今回、ご紹介するコーディネートのテーマは、繊細な色と織りの技を極めた「上質なカジュアル」です。
こちらは、首里織を代表する染織作家 山口良子先生の貴重な作品です。( 山口先生は首里織の人間国宝である宮平初子氏・染織家 柳悦孝氏に師事。那覇伝統織物事業協同組合の前理事長。)
首里道屯織の着尺を、藍と薄藍で、実にシンプルに活かした作品です。藍染に使用している琉球藍は、沖縄の伝統染色には欠かせない染料ですが、栽培方法が過酷なため、現在は大変貴重なものとなっています。全て空気媒染からなる、独特な深みを持った琉球藍には、沖縄の文化の色が伺えます。

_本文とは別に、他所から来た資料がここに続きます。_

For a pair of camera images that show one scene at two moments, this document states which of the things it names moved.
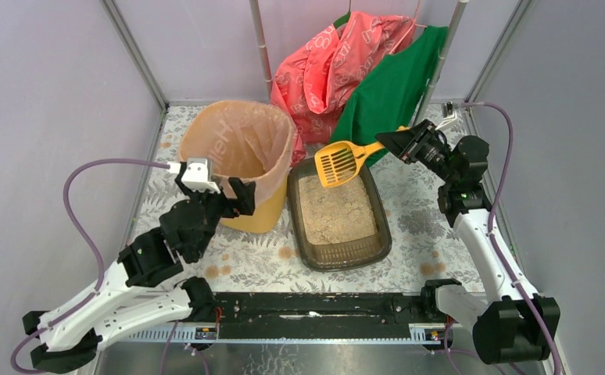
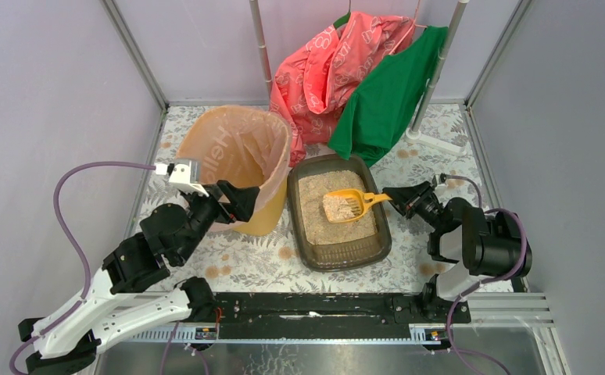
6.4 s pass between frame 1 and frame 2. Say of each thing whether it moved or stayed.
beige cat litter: stayed
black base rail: stayed
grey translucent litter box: stayed
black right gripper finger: moved
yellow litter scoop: moved
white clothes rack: stayed
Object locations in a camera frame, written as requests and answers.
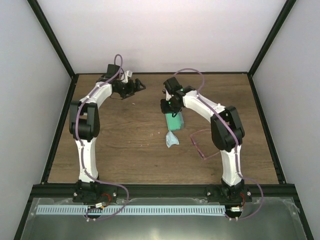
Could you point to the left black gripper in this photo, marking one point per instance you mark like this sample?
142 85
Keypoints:
131 89

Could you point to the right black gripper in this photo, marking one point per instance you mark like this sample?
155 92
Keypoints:
166 110

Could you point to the blue green glasses case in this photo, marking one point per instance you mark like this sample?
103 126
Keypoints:
174 123

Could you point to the light blue cleaning cloth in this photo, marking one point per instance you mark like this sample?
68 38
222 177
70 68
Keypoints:
171 139

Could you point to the pink transparent sunglasses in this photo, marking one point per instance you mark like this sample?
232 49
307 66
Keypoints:
202 141

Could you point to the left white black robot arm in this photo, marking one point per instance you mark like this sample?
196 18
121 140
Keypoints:
84 120

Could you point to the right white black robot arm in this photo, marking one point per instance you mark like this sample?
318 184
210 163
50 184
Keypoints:
227 131

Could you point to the shiny metal front plate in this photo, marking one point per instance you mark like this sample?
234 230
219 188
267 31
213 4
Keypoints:
273 218

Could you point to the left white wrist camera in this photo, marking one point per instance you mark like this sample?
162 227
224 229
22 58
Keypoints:
126 76

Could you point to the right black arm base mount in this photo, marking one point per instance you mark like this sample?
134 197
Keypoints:
225 194

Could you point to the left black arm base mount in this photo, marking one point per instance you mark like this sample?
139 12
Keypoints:
94 192

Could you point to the light blue slotted cable duct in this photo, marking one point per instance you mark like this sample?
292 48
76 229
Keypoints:
131 210

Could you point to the black aluminium frame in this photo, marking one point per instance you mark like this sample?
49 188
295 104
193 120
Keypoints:
56 190

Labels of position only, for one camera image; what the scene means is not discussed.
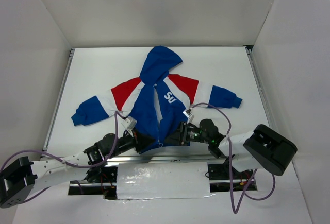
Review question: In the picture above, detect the blue white red hooded jacket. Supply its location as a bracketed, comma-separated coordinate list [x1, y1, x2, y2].
[71, 46, 242, 152]

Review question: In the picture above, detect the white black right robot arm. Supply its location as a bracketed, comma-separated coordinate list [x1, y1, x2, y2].
[164, 119, 298, 178]

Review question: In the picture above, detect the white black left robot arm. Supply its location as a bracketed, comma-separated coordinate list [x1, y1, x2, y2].
[1, 131, 155, 209]

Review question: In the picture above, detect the white cover plate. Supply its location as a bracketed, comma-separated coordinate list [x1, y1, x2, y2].
[117, 162, 211, 200]

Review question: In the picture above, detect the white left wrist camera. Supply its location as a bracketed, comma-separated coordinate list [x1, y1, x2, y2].
[122, 116, 137, 130]

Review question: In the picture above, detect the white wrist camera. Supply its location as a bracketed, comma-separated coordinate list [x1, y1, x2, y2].
[122, 116, 137, 130]
[183, 108, 194, 123]

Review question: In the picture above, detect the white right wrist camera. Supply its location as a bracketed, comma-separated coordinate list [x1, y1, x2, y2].
[183, 108, 194, 123]

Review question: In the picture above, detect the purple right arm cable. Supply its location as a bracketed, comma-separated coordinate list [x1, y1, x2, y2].
[190, 102, 275, 214]

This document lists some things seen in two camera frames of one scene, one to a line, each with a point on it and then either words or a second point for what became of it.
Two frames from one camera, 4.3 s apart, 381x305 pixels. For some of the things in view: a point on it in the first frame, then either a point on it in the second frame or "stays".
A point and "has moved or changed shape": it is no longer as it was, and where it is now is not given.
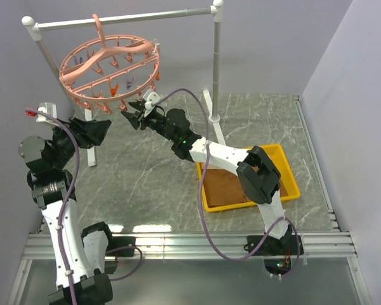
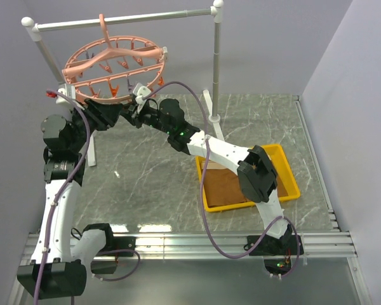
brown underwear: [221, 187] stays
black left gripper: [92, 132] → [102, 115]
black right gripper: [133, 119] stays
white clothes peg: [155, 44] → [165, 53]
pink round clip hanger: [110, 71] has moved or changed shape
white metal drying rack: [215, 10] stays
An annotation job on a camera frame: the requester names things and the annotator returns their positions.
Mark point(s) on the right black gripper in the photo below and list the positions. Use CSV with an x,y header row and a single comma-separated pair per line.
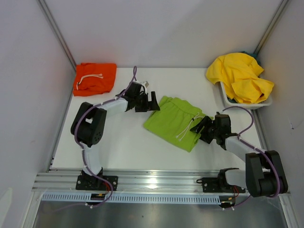
x,y
206,121

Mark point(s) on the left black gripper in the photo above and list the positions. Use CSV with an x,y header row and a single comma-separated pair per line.
x,y
149,106

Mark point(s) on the green shorts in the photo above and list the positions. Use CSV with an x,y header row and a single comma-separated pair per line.
x,y
173,122

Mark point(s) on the orange shorts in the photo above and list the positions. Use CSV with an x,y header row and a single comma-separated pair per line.
x,y
94,79

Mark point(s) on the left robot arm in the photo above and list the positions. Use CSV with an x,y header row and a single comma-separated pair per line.
x,y
89,122

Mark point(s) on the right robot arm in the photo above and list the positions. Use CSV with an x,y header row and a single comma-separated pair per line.
x,y
263,174

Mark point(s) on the yellow shorts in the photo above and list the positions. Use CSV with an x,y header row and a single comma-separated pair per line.
x,y
240,74

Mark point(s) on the white plastic basket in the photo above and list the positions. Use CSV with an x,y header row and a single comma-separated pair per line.
x,y
227,103

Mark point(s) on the teal cloth in basket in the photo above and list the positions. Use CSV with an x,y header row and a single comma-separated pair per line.
x,y
252,55

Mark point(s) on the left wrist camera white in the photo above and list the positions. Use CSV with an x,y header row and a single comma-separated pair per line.
x,y
144,84

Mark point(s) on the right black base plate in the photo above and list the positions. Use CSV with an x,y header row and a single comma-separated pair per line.
x,y
218,185

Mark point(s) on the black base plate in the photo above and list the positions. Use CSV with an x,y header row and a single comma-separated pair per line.
x,y
87,182
218,185

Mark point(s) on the white slotted cable duct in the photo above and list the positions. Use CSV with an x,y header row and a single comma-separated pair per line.
x,y
134,198

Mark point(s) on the aluminium front rail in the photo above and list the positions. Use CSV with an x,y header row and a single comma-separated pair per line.
x,y
138,182

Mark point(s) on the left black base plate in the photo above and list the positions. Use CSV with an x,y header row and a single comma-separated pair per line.
x,y
87,182

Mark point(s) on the right aluminium corner post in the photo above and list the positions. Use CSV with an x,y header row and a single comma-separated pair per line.
x,y
272,25

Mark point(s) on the aluminium corner post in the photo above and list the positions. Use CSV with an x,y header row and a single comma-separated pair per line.
x,y
272,25
56,31

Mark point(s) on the left aluminium corner post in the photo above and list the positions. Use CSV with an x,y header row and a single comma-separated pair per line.
x,y
56,31

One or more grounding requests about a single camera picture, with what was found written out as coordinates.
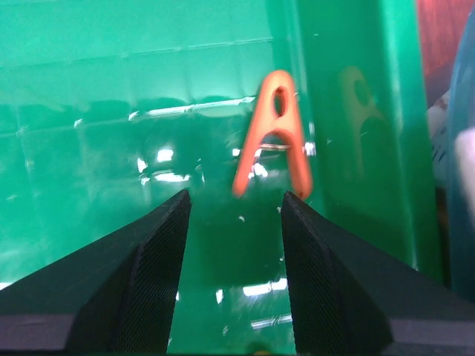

「藍」だけでお話しますと、個人的に藍色は日本を感じる色。「ブルー」とは違い少し「黄色味」が入るからでしょうか、その若干感じる「黄」が肌の感覚に合い、日本人にとても相応するのだと思います。一着は持ちたい色であり、神秘的で、自分のお気に入りの藍を探し求めたくなる色です。
首里織は、琉球大国の王妃が着用した高貴な織物がルーツです。その首里織の中で、「首里花倉織」や「首里花織」などの技法がある内の、こちらは「首里道屯織」(ロートン織りとも呼ばれる)ものになります。首里道屯織は、平織地の中に部分的に糸の密度を濃くして織られる特徴があり、そのことから両面使用が可能です。裏も美しいため、単衣におすすめいたしますが、もちろんお好みで袷にもお仕立ていただけます。
手織りならではの空気を感じる風合い、角度によって変わるいきいきとした織物の表情、穏やかな艶めきを魅せる繊細な感覚をぜひご堪能ください。
合わせます帯は、山岸幸一氏作 八寸帯「最上」です。当店の作品担当 井上が、山岸先生と直接お会いする機会があり、これ以上ないご縁をいただいた作品です。 山岸先生は、自然の全てに気を配り、創作の全てにこだわりを持って、自らの「最高」を追及し続けています。伝統的な紅花の染めはあまりにも手間と時間、そして技術が必要です。その結果として生まれる究極の色彩と、質感全てが、生涯の大半を捧げた「作品」となります。
山岸先生の技術は勿論のこと、何より魅力なのはその「心」です。実際に身に着ける方に想いを巡らせ、着た時に幸せになってもらいたい。その「想い」が、独自の技術による染めや織りなどの細部にまで宿る一つ一つの作品です。
複雑に絡み合う色彩は、どれも活きていて活かされています。それら糸が醸し出す雰囲気は果てしなく優しい。真の素晴らしさの追求は「素朴」であり、「純粋」であり、「本物」です。自然の恵みである「太陽」「風」「水」全てを感じ、「糸の声」を聞き、何年もの歳月をかけて目の前にある作品、それは1度見れば簡単には忘れられない「かたち」となります。
自然を集めて「かたち」になるまでには、それはそれは気が遠くなるような工程があります。それでも行き着くところ、「可愛い」「美しい」、それだけで良い気がいたします。本物は伝わるものです。溢れる想いは伝わっていくもの。ぬくもりは感じるもの。手から手へ、人から人へ、こうして作品は生き続けていきます。
ご覧いただくと分かりますが、垂れの部分には水色の横段が増え、やわらかい格子に模様が変わるところがお気に入りです。黄色いラインも、よく見ると途中から消えたりして、これらの見え隠れするラインが絶妙です。パステルカラーは歳を重ねると敬遠しがちですが、この帯はアクセントに入る濃い色が効いて一気に大人が楽しめるパステルカラーとなっています。実際に合わせてみると分かりますが、濃い色から淡い色まで幅広いお着物でお楽しみいただける帯です。
上質なカジュアルをまとめる小物は、和小物さくらさんの帯揚げ、衿秀さんの帯締め、季節を楽しむ帯留めは関口まゆみさんの作品です。最後のアクセントに帯留めでその時々の季節感を出すことは、お着物の初心者でも取り入れやすいのでおススメです。